Author Options:

Any recommendations for/against PDF to Word converters? Answered

I need to convert an existing PDF (LaTeX source) document into MS Word format.

A simple Google search (http://www.google.com/#hl=en&q=convert+pdf+to+word) brings up a number of options, both Web based and installable. Having never done this before, I have no sense of good, bad, dangerous, crappy, whatever.

I'd very much appreciate input from any experts who have done this before (Jake?), especially Macophiles.


Actually the pdf to word conversion depends on much how the pdf was created. If it was created from images then the conversion may fail with many converters. Then in that case, you can only turn to OCR program to extract text from pdf. Above it's my experience of this issue.
Now normally I use this pdf to word converter, it can deal with the conversion at relatively good quality that a large part of content from pdf can be preserved in output word files. Though it’s not shareware but it's at low price so just free try it!

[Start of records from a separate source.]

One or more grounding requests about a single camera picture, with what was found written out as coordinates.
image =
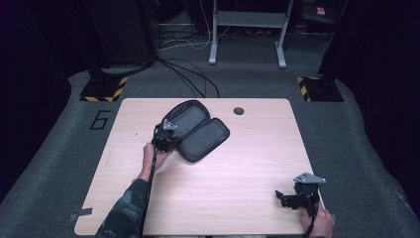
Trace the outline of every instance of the desk leg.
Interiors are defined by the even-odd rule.
[[[289,3],[287,5],[287,11],[284,15],[283,26],[281,27],[280,37],[278,39],[278,42],[275,42],[278,65],[280,66],[280,68],[286,68],[286,60],[284,58],[284,52],[283,52],[283,42],[284,42],[284,36],[286,35],[286,31],[287,31],[288,21],[290,19],[290,13],[291,13],[291,8],[293,6],[293,1],[294,0],[289,0]]]
[[[210,50],[210,64],[216,64],[217,55],[217,0],[213,0],[213,40]]]

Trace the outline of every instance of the camouflage sleeve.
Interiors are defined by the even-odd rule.
[[[139,237],[147,192],[148,183],[143,179],[136,179],[114,204],[95,237]]]

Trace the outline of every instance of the table top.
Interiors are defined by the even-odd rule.
[[[120,107],[74,232],[93,235],[142,168],[153,129],[188,98],[129,98]],[[275,190],[294,194],[312,173],[289,101],[199,98],[230,137],[197,163],[173,152],[154,178],[145,235],[302,234],[300,212],[282,207]],[[234,109],[241,107],[243,115]]]

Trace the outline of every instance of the person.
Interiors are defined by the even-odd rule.
[[[105,220],[102,222],[96,238],[139,238],[140,228],[143,221],[143,213],[147,205],[147,193],[149,177],[152,172],[152,163],[155,147],[152,143],[147,143],[143,147],[143,167],[137,178],[124,192],[123,196],[114,204]],[[156,171],[166,161],[172,153],[157,151]],[[308,215],[305,208],[302,209],[301,223],[306,230],[311,224],[312,218]],[[310,233],[310,238],[325,237],[333,235],[334,220],[331,214],[322,206],[319,206],[314,228]]]

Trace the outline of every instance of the hand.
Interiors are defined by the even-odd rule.
[[[314,228],[309,234],[309,237],[325,236],[331,238],[333,236],[333,227],[335,223],[334,219],[331,216],[330,212],[324,209],[324,207],[321,204],[318,203],[317,205],[319,206],[318,213],[314,222]],[[306,232],[306,230],[312,222],[312,217],[308,215],[306,208],[302,209],[300,221],[302,222],[302,226]]]
[[[139,173],[138,178],[149,181],[149,176],[152,172],[152,162],[154,158],[154,145],[152,143],[147,143],[143,147],[143,167],[142,171]],[[170,152],[161,152],[157,150],[157,164],[155,170],[157,171],[163,163],[166,161],[167,157],[172,153]]]

Thank you very much! I'll give it a try, and maybe add it to my list of tools.

Thanks! At $129, it's a bit pricey for me. I think the basic problem I'm having is that Word doesn't have any idea how to deal with math equations (e.g., the particle decays and names in my CV). So the converters just don't have anything into which to translate the PDF.

Have you tried converting it to rtf or html and then to .doc?

Hmmm...that's an interesting option. The HTML generator I have (LaTeX2Html) generates little GIFs or PNGs for all of the "equation" stuff. That would end up in a hypothetical Word document as images, rather than actual fonts. It may end up with me hand-copying the thing into Word :-(

Hmm, how critical is formatting? Must it be 10 point same fonts, same margins, etc or is it slightly flexible?

I suppose it depends upon what type of pdf it is?
If it's a scanned image you'd need OCR or similar, if it's a conversion from Word, HTML, Excel it'd be different. What have you got?


My original file is LaTeX, which I processed into DVI and thence used dvipdf to get the PDF version (and dvips for the native PostScript version).

:-) Thanks. Yup, that first link showed up on my Google search as well. It (like the downloadable utility GoodHart found) can't handle the special characters and equations from LaTeX. This is the main reason we don't use Word for scientific work. I'm not sure what that second link is. It looks to me like an intro to LaTeX (with which I am already quite familiar :-).

It's a LaTex pdf, I sought one out to test the first link. L

Also bear in mind that it isn't possible to convert to and from PDF with 100% same results...you can get awfully close, though, and if you've got all the content you can generally fix any goopy formatting.

However, I recommend importing the PDF into the program, and not converting it with some online converter. That's how I've done it, anywho. :-)

If you're willing to boot into ubuntu see this: http://embraceubuntu.com/2007/04/10/convertimport-from-pdf-and-keep-the-formatting/

(Sorry not to be more helpful; generally I'm converting the other way and I use Wordperfect rather than MS Word...)

I'm on MacOSX normally, and our servers at SLAC are RedHat Linux.

Ive never coverted a PDF to a word file. I have set up a word file to resemble a pdf before, where by using a combination of inserted jpeg pictures and copied text. Ive sampled many of the googled converters for word to pdf, aswell as publisher to pdf, and although they go the wrong way to what your looking for, the results were never accurate enough for proper use. I think one can assume that the same can be expected.. Either way, I think your easiest/safest option is to make a less 'good' version from scratch by copying and pasting.

This is straight text (see my reply to Lemonie, above). At the risk of self-promotional spamming, the actual file is http://www.slac.stanford.edu/~kelsey/CV/resume.pdf .

Reproducing it in Word means I have to learn all of Word's crappy layout stuff, which LaTeX just does in a natural and elegant way...

Question: does it have to be MS Word, or does it merely need to be editable (in a popular/convenient format)?

It has to be MS Word. The job-search Web site dice.com requires that resumes be uploaded as MS Word .doc files, not as PDF.